Il me semble que la proposition d’écoute pourrait, dans ce cas bien spécifique, passer par le fait de se laisser guider, physiquement, par le sujet. Il pourra alors formuler ce que nous pourrions interpréter comme des demandes. Il s’agit peut-être là d’une porte d’entrée pour que nous puissions, à notre tour, lui formuler des propositions cliniques. C’est-à-dire, montrer quelque chose de notre désir de clinicien sans que cela ne soit vécu comme une violence, un envahissement.
Aussi, notons que le clinicien « passe » sur les services à la différence des professionnels qui œuvrent toute la journée auprès des enfants et adolescents. « La possibilité de l’absence, c’est ça la sécurité de la présence »[1] nous enseigne Lacan. Ainsi, cette modalité de présence, incluant l’absence, pourrait-elle contribuer ce qu’une demande puisse émerger ?

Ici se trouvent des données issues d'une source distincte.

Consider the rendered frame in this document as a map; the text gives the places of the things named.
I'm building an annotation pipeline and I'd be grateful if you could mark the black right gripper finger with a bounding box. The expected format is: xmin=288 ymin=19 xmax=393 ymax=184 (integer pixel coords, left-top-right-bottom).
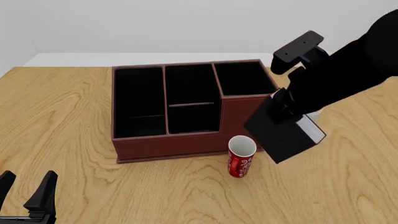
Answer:
xmin=272 ymin=88 xmax=305 ymax=124

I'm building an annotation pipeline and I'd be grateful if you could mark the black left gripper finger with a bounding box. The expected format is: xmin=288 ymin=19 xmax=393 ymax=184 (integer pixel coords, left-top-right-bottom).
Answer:
xmin=0 ymin=170 xmax=17 ymax=200
xmin=23 ymin=170 xmax=59 ymax=218

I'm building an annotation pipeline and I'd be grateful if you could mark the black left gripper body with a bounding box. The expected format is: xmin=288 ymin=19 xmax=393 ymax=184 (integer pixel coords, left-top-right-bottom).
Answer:
xmin=0 ymin=209 xmax=57 ymax=224

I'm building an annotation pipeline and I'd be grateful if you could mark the black book with white pages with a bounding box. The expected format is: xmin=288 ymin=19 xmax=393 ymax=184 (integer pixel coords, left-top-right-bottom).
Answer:
xmin=243 ymin=91 xmax=326 ymax=165

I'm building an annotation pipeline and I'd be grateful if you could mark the red-brown desk caddy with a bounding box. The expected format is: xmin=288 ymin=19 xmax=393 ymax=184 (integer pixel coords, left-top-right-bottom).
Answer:
xmin=111 ymin=58 xmax=279 ymax=164

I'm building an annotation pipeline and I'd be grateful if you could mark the red mug with white pattern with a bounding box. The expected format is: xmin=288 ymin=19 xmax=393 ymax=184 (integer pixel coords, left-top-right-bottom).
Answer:
xmin=228 ymin=134 xmax=257 ymax=179

Pour la plupart de ces enfants et adolescents, le maintien en vie s’avère d’une grande fragilité. Les hospitalisations sont fréquentes. Ils connaissent la douleur, l’intrusion réelle par le matériel médical et l’entrave par les appareillages (corsets, fauteuils roulant, mousses de repos). La pulsion de mort est prégnante, pouvant se manifester tantôt dans le passage à l’acte auto ou hétéro-agressif tantôt dans des manifestations aux allures de syndrome de glissement. Nous rencontrons des sujets qui désinvestissent le corps propre. Ils ne marquent plus la douleur, refusent l’alimentation, dorment la journée des heures durant. Le travail du clinicien ne se limite pas à laisser le sujet faire usage de son corps réel. Cet usage constitue, me semble-t-il, une première modalité d’accroche transférentielle quand le sujet ne peut faire autrement. Nous accompagnons alors le geste de paroles, façon de reconnaître le sujet comme tel, en tant qu’il « se constitue des effets du signifiant »[2]. À cette condition, il nous semble que le branchement sur le corps parlant et vivant de l’autre, pourrait soutenir le versant vivant de la pulsion se faisant parfois très discret chez ces sujets particulièrement aux prises avec un risque de mort aussi bien physique que psychique.
[1] Jacques Lacan, 1962-1963, Le séminaire, livre X : L’angoisse, Broché, 2004, p. 67.
[2] Jacques Lacan, 1964, Le séminaire, livre XI : Les quatre concepts fondamentaux de la psychanalyse Ed. du Seuil, p.142.